Your answer should be the exact lines of the data below from the one containing "the white right" through the one containing "hanger. Model your answer on this example: [53,54,397,103]"; please include nothing else.

Data to examine section start

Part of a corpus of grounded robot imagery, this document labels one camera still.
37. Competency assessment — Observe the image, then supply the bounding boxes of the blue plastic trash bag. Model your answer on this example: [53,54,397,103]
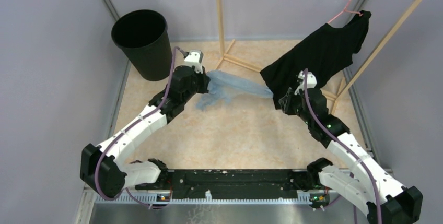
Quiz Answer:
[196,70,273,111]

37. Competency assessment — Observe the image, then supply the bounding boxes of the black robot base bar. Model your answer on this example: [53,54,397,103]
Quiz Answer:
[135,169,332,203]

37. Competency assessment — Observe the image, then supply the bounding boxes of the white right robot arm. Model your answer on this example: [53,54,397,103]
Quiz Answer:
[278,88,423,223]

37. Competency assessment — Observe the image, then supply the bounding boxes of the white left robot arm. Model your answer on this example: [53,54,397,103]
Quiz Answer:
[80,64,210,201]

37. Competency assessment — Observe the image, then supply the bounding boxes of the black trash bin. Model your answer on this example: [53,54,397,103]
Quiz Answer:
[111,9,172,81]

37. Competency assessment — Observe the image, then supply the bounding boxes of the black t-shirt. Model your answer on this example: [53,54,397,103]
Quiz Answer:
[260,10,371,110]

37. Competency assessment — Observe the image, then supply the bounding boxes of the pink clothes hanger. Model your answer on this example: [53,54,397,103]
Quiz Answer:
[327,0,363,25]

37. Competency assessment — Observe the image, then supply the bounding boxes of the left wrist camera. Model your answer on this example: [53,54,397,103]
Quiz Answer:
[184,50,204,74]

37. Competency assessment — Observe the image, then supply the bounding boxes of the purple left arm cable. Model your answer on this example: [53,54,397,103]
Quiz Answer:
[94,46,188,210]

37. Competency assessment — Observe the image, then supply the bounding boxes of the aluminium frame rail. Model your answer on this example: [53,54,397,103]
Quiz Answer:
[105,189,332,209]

Data to examine section end

▶ [Task answer]:
37. Competency assessment — Observe the image, then supply the bounding boxes of the white right robot arm. Model your answer on this example: [53,54,397,103]
Quiz Answer:
[278,88,423,223]

37. Competency assessment — Observe the image, then supply the bounding boxes of the white left robot arm. Model your answer on this example: [53,54,397,103]
Quiz Answer:
[80,64,210,201]

37. Competency assessment — Observe the image, then supply the bounding boxes of the black trash bin. Model your answer on this example: [53,54,397,103]
Quiz Answer:
[111,9,172,81]

37. Competency assessment — Observe the image, then supply the bounding boxes of the black t-shirt. Model your answer on this example: [53,54,397,103]
Quiz Answer:
[260,10,371,110]

37. Competency assessment — Observe the image, then supply the bounding boxes of the pink clothes hanger. Model your answer on this example: [53,54,397,103]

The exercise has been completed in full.